[[ Data section open ]]
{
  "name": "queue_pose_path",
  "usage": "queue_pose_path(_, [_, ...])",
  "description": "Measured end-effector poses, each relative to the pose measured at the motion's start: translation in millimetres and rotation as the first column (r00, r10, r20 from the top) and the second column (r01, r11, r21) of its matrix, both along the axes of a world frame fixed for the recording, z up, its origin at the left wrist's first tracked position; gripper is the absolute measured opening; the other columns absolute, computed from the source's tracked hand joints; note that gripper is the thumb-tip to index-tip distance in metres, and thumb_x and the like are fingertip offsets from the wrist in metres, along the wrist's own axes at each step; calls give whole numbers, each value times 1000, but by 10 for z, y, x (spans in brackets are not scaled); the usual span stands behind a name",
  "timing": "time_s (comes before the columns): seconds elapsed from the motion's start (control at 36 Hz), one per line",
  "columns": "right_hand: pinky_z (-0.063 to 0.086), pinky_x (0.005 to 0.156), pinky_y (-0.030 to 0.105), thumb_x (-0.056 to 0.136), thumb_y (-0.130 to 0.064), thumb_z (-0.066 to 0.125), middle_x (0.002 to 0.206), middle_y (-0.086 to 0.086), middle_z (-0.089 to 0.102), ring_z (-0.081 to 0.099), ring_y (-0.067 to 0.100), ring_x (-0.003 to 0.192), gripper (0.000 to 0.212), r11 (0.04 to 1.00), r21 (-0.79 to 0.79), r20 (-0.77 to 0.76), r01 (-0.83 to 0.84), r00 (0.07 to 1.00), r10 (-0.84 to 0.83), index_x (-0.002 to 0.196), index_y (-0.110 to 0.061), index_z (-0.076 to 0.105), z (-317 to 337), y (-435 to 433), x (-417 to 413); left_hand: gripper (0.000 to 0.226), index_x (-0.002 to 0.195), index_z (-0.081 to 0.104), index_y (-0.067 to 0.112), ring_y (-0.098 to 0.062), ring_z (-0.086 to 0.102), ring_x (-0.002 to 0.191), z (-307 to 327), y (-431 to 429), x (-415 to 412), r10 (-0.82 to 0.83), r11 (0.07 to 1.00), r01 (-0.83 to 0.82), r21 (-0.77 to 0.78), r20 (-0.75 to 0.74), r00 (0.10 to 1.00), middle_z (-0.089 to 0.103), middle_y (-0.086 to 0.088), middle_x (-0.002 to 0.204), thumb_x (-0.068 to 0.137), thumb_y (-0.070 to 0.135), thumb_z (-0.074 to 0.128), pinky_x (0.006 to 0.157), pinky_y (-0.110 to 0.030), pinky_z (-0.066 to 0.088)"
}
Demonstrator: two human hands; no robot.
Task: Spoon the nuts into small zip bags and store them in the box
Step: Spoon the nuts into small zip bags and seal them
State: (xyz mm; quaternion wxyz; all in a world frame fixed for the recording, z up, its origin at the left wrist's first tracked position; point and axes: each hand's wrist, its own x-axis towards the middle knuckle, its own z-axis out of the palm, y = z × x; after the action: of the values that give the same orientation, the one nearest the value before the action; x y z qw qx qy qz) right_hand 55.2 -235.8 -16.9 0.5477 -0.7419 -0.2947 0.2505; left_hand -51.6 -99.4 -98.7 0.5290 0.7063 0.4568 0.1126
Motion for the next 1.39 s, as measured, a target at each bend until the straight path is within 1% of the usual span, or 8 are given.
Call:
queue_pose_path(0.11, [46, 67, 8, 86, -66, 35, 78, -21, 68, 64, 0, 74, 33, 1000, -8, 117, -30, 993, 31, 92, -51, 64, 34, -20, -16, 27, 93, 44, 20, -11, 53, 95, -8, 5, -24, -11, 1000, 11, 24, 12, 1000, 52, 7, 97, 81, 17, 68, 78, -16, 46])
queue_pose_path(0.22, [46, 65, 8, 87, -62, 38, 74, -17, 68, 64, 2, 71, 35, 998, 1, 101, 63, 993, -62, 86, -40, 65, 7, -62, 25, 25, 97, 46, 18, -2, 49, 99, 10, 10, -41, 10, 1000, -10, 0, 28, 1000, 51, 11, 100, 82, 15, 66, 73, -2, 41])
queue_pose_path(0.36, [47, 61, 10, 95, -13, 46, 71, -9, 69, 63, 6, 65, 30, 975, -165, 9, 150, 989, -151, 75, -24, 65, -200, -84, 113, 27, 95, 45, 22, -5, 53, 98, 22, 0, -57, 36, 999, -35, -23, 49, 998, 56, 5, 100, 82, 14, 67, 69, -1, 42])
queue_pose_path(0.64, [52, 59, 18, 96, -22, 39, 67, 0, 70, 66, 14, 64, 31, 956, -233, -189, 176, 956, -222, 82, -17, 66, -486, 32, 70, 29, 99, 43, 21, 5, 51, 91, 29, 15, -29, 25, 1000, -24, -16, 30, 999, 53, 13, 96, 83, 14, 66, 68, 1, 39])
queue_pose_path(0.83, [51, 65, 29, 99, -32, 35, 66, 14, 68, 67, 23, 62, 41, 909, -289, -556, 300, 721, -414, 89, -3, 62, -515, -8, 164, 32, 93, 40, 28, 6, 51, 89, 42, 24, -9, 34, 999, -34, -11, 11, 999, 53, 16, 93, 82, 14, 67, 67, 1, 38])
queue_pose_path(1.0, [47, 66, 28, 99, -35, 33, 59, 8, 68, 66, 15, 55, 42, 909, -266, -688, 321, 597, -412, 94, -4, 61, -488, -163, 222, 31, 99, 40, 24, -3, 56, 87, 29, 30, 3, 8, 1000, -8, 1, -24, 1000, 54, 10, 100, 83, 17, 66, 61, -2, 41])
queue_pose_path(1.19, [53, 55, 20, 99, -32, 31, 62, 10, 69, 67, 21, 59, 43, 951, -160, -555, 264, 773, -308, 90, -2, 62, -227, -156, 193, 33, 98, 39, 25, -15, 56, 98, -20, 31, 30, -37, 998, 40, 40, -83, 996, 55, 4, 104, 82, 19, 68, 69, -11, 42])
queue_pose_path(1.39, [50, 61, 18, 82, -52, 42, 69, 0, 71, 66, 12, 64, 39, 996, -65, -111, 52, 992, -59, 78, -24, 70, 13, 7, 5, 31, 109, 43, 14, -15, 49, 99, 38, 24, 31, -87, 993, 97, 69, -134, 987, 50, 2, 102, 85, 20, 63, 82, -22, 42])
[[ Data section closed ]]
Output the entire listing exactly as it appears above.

{
  "name": "queue_pose_path",
  "usage": "queue_pose_path(_, [_, ...])",
  "description": "Measured end-effector poses, each relative to the pose measured at the motion's start: translation in millimetres and rotation as the first column (r00, r10, r20 from the top) and the second column (r01, r11, r21) of its matrix, both along the axes of a world frame fixed for the recording, z up, its origin at the left wrist's first tracked position; gripper is the absolute measured opening; the other columns absolute, computed from the source's tracked hand joints; note that gripper is the thumb-tip to index-tip distance in metres, and thumb_x and the like are fingertip offsets from the wrist in metres, along the wrist's own axes at each step; calls give whole numbers, each value times 1000, but by 10 for z, y, x (spans in brackets are not scaled); the usual span stands behind a name",
  "timing": "time_s (comes before the columns): seconds elapsed from the motion's start (control at 36 Hz), one per line",
  "columns": "right_hand: pinky_z (-0.063 to 0.086), pinky_x (0.005 to 0.156), pinky_y (-0.030 to 0.105), thumb_x (-0.056 to 0.136), thumb_y (-0.130 to 0.064), thumb_z (-0.066 to 0.125), middle_x (0.002 to 0.206), middle_y (-0.086 to 0.086), middle_z (-0.089 to 0.102), ring_z (-0.081 to 0.099), ring_y (-0.067 to 0.100), ring_x (-0.003 to 0.192), gripper (0.000 to 0.212), r11 (0.04 to 1.00), r21 (-0.79 to 0.79), r20 (-0.77 to 0.76), r01 (-0.83 to 0.84), r00 (0.07 to 1.00), r10 (-0.84 to 0.83), index_x (-0.002 to 0.196), index_y (-0.110 to 0.061), index_z (-0.076 to 0.105), z (-317 to 337), y (-435 to 433), x (-417 to 413); left_hand: gripper (0.000 to 0.226), index_x (-0.002 to 0.195), index_z (-0.081 to 0.104), index_y (-0.067 to 0.112), ring_y (-0.098 to 0.062), ring_z (-0.086 to 0.102), ring_x (-0.002 to 0.191), z (-307 to 327), y (-431 to 429), x (-415 to 412), r10 (-0.82 to 0.83), r11 (0.07 to 1.00), r01 (-0.83 to 0.82), r21 (-0.77 to 0.78), r20 (-0.75 to 0.74), r00 (0.10 to 1.00), middle_z (-0.089 to 0.103), middle_y (-0.086 to 0.088), middle_x (-0.002 to 0.204), thumb_x (-0.068 to 0.137), thumb_y (-0.070 to 0.135), thumb_z (-0.074 to 0.128), pinky_x (0.006 to 0.157), pinky_y (-0.110 to 0.030), pinky_z (-0.066 to 0.088)"
}
Demonstrator: two human hands; no robot.
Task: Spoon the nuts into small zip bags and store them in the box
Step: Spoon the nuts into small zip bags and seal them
State: (xyz mm; quaternion wxyz; all in a world frame fixed for the recording, z up, its origin at the left wrist's first tracked position; point and axes: each hand's wrist, its own x-axis towards the middle knuckle, its own z-axis out of the palm, y = z × x; after the action: of the values that give the same orientation, the one nearest the value before the action; x y z qw qx qy qz) right_hand 55.2 -235.8 -16.9 0.5477 -0.7419 -0.2947 0.2505; left_hand -51.6 -99.4 -98.7 0.5290 0.7063 0.4568 0.1126
Motion for the next 1.39 s, as measured, a target at each bend until the straight path is within 1% of the usual span, or 8 are given.
Call:
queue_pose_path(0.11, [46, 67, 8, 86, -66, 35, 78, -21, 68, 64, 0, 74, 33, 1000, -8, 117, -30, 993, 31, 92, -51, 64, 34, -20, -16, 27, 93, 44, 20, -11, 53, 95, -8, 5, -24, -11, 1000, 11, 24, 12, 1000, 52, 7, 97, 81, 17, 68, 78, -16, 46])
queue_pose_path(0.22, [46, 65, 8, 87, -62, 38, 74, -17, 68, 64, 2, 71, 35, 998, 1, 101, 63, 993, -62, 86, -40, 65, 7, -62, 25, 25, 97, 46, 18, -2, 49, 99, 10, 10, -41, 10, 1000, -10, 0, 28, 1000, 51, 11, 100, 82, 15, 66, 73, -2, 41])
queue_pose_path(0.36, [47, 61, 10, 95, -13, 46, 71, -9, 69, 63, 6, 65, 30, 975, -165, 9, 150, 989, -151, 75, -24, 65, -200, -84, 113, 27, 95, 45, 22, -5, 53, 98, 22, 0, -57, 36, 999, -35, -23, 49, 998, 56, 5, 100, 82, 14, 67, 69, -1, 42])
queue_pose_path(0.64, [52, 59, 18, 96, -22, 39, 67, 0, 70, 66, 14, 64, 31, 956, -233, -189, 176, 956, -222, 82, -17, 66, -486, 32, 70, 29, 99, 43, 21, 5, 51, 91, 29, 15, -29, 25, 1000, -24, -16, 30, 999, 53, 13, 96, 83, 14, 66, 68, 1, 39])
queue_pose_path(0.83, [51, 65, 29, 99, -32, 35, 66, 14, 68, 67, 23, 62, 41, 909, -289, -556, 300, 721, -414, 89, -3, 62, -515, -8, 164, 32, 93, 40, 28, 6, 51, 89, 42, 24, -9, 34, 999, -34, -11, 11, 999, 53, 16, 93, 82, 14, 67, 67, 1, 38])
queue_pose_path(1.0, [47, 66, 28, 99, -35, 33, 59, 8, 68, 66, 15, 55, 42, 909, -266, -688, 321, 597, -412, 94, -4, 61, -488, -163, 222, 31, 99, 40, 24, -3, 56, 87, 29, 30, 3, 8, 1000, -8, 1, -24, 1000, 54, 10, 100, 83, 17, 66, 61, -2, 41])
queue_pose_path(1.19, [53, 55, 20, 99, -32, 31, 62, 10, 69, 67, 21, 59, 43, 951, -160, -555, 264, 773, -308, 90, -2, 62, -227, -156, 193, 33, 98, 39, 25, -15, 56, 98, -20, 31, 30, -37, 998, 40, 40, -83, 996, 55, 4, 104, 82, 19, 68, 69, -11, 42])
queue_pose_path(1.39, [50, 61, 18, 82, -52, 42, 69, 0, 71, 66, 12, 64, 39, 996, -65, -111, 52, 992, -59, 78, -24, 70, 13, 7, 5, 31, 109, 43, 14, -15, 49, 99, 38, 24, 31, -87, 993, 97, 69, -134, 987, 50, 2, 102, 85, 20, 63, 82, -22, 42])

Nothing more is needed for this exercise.